Tuesday, October 09, 2007

The most obvious, simplest book promotion trick.

If you're an as-yet-unknown author, sometimes you'll go to extraordinary lengths to score a book promotion opportunity or two. Successful authors, too, sometimes have to struggle to compete for the traditional media's limited space and airtime.

Let's face it. How many authors do you know who have all the book promotion opportunities they could possibly hope for? Not many ... so it never hurts to be reminded of an easy book promotion secret.

The secret works as well for veteran authors as it does for first-time authors. It's so obvious that you've known it all along, but I was just reminded of it, so I thought I'd share it with you while it's on my mind.

Be gracious. Charm people, and they'll make a special effort to tell their friends and relatives, "Buy so and so's book! You'll love it!" How do you do that? It's not rocket science. If a reader emails you to say something positive, hit the reply button and craft a warm, heartfelt response. If a reporter interviews you, send him or her a personal thank-you note. It makes a difference: people who work in the media are always telling me that they don't receive thank-you notes often enough, and it makes their day when they do get one.

What brought that to mind was that, a couple of days ago, I started a book review blog (more about that another time, when I've added more content to it and I have some bragging rights to a more robust book review venue). I was inspired to start the blog by a novel I'd just bought by Mark Childress, with whom I'd been smitten since I found Crazy in Alabama (which, for my money, is one of the funniest and most poignant books about Southern life that I've ever read). His latest book, One Mississippi, was calling out to me at Barnes and Noble. So I bought it, inhaled it (the way you'll inhale a book you love), and blogged about it. Then, because it was the first book review I'd penned for my new blog, I found an email address for Mark Childress on his Web site and emailed him a copy of the book review.

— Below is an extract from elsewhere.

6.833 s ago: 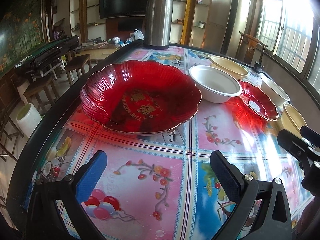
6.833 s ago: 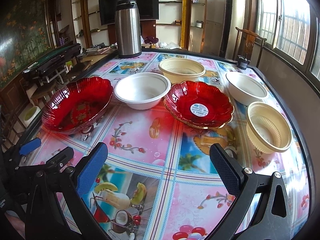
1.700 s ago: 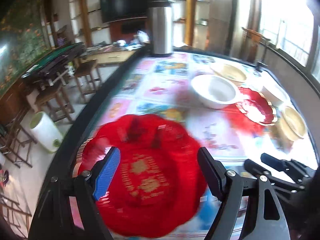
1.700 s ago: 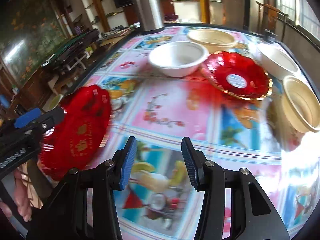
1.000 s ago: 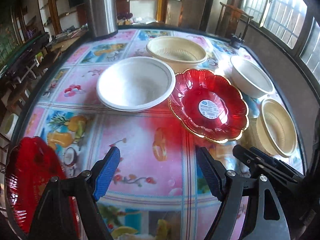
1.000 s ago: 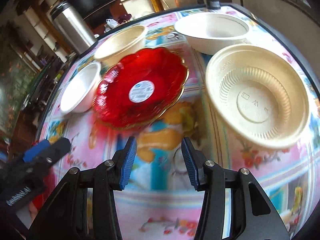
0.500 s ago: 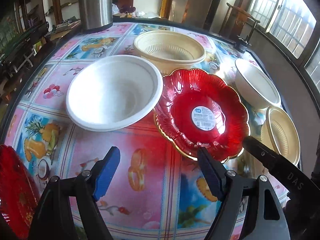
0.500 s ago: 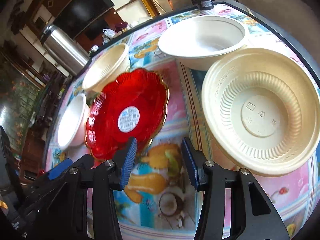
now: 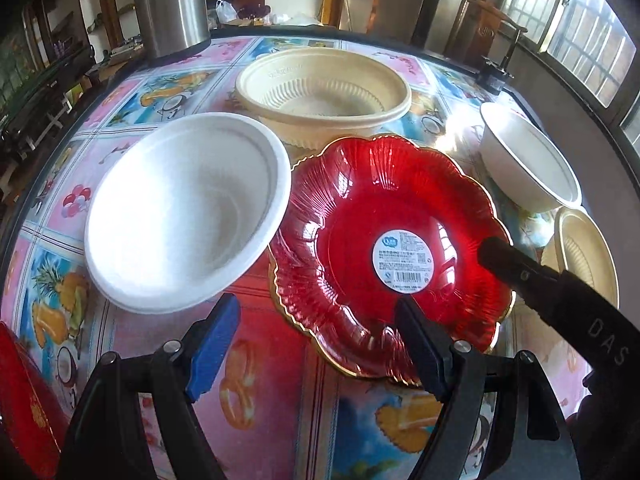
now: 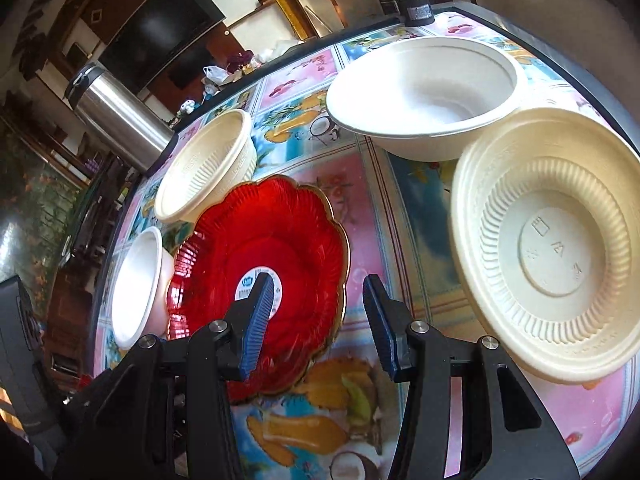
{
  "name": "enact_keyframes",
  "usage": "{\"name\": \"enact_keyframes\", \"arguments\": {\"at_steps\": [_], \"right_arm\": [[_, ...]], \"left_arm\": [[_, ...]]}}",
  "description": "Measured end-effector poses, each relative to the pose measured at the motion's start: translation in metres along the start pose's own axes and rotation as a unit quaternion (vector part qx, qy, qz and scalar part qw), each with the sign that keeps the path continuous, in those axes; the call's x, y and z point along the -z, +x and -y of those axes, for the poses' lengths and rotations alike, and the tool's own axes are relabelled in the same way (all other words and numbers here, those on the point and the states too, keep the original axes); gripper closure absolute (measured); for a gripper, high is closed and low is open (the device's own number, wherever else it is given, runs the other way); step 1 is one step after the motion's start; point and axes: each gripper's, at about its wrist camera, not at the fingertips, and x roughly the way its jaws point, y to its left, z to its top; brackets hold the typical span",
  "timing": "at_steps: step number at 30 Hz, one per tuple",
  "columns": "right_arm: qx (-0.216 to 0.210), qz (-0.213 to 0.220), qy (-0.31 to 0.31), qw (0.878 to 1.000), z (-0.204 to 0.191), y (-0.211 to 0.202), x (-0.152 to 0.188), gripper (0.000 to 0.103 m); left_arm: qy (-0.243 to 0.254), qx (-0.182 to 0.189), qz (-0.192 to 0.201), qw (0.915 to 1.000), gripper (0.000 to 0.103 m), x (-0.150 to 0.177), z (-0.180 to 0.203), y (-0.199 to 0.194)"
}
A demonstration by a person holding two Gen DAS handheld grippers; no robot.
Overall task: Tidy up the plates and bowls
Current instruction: 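Move the left tool to the labelled small red plate and grasp its rim, then lift the small red plate and carry it over the large red plate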
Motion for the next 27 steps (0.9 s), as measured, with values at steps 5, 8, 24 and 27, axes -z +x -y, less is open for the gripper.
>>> {"name": "enact_keyframes", "arguments": {"at_steps": [5,8,24,27], "right_arm": [[-0.008,-0.008,0.008,1.0,0.001,0.013,-0.006,0.056],[-0.004,-0.006,0.003,1.0,0.002,0.017,-0.007,0.057],[0.018,-0.002,-0.049,0.999,0.006,-0.013,0.025,0.089],[0.023,0.007,-0.058,0.998,0.002,-0.029,0.04,0.089]], "left_arm": [[-0.008,0.001,-0.013,0.9999,0.023,-0.008,-0.003,0.011],[-0.001,-0.004,-0.015,0.9999,0.023,-0.01,-0.001,0.015],[0.028,-0.028,0.005,0.9992,0.075,0.004,-0.003,-0.001],[0.028,-0.02,0.006,0.9994,0.075,0.017,-0.007,-0.014]]}}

And what do you know? I just received a gracious, witty response from an author who didn't need my review, but was delighted to connect with someone who'd taken the time to write it, anyway. How cool is that -- to receive an email from a favorite writer who wasn't thinking about the promotional value of that email. He was just being a nice guy.

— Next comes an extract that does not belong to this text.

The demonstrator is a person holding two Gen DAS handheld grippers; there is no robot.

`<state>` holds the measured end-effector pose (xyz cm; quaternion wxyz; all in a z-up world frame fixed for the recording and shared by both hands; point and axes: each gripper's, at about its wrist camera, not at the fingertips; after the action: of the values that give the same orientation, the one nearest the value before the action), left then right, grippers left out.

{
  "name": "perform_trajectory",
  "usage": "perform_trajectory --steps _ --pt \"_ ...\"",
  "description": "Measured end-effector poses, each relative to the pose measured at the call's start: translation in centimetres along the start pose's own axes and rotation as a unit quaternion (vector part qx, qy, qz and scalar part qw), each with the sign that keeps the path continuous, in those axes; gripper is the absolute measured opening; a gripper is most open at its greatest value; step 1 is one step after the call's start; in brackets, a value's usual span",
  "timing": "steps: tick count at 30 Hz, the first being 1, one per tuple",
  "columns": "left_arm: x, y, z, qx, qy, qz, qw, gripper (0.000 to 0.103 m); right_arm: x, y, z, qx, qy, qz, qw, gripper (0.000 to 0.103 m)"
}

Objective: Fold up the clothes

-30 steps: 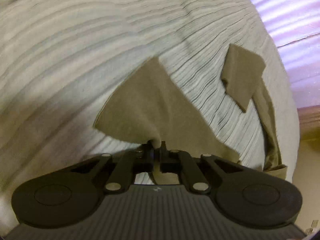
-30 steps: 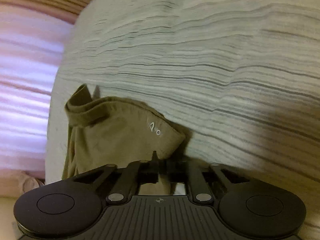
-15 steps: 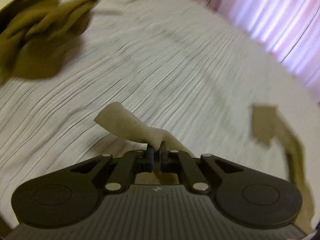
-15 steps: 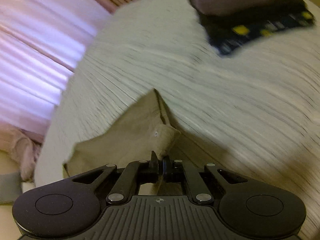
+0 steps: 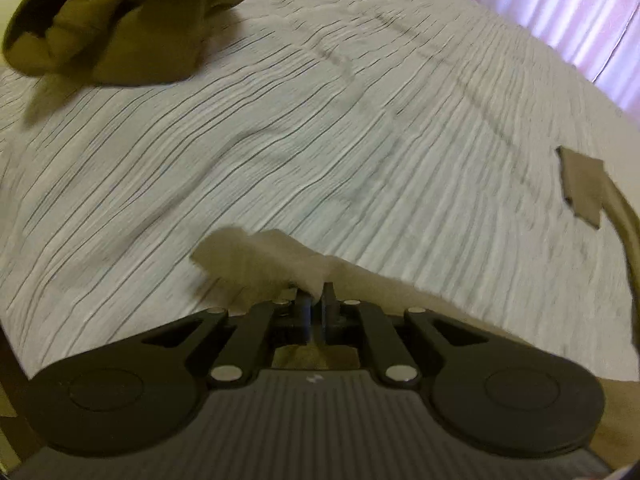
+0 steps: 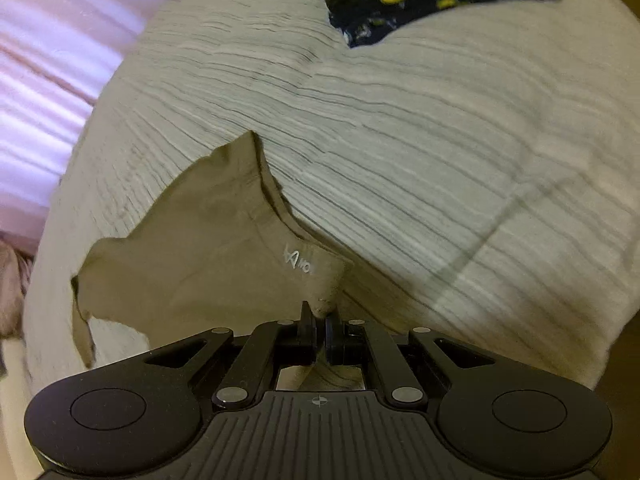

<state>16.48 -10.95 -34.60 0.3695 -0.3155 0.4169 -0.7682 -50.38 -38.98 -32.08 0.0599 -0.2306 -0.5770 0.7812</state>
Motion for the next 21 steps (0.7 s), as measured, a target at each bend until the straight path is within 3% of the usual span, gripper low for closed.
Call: perform_trajectory --steps 3,5,6,7,9,11,13,16,19,21 --pt "-0.2 2.3 -2.0 -0.050 0.018 0.033 0.9980 0.008 1.7 2.1 -1.1 -0.027 0.015 -0.029 0.999 0.003" --pt "0.5 2.6 -2.7 -0.059 0.040 0.059 0.9957 0.020 2.3 3.6 -1.6 -0.049 0.023 -0.042 0.998 0.004" --pt "0.7 2.3 -2.8 -0.059 0.050 0.067 0.9948 0.021 2.2 3.9 -1.7 -0.052 0.019 -0.056 0.997 0.023" --pt "0.8 1.9 -2.8 -0.056 0.059 0.074 0.9940 0.021 2.1 4.1 -1.7 -0.055 0.016 -0.070 0.996 0.052" --pt "0.5 0.9 -2.5 -0.057 0.059 0.092 0.9924 0.021 1.5 3.1 -1.7 -0.026 -0.017 -0.103 0.994 0.066" --pt "0.5 -0.2 -1.9 -0.048 0.040 0.090 0.9940 0.018 1.2 1.6 -1.3 0.003 -0.042 -0.137 0.990 0.066" --pt "2.1 -0.8 -1.1 -0.035 0.038 0.061 0.9968 0.018 1.7 0.9 -0.3 0.028 -0.033 -0.147 0.988 0.066" --pt "6.9 0.4 0.5 -0.023 0.076 -0.004 0.9968 0.023 1.7 1.1 1.4 0.045 0.008 -0.125 0.991 0.066" --pt "12.8 3.4 2.3 -0.019 0.110 -0.085 0.9901 0.029 0.2 2.6 3.2 0.047 0.038 -0.093 0.994 0.066" --pt "16.6 5.9 3.7 -0.025 0.106 -0.138 0.9844 0.030 -1.1 4.0 4.2 0.050 0.044 -0.080 0.995 0.066"
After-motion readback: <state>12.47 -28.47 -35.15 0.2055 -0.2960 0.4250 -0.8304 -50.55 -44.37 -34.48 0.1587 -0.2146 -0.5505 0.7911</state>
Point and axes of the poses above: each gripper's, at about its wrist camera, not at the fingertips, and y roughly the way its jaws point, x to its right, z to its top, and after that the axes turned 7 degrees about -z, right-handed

Many famous novelists (and not-so-famous authors) wouldn't have taken the time to write. (In fact, many relatives wouldn't have taken the time to write, but that's a whole other story.) And I'm sure Mark Childress had no ulterior motive in mind when he responded to my email -- nice people don't need any special motivation to be nice. But ... you know what? If Mark emails every fan who emails him with the same warmth that he just exhibited, and if he sends a thank-you note to every reporter who takes the time to interview him, and if he smiles at everyone in the bookstore who's flipping through a copy of his book -- he'll be rewarded.

You can't buy the word-of-mouth you'll gain from just being a good soul. But, surprisingly, the simplest book promotion "trick" is probably the one that fewest authors are inclined to employ. They overlook it because it's too simple and too obvious --- and, perhaps, too time-consuming. What a pity.

Oh, yeah. And please snag a copy of One Mississippi at your earliest convenience. You will love it, and you'll be reminded of what it was you loved about books all along.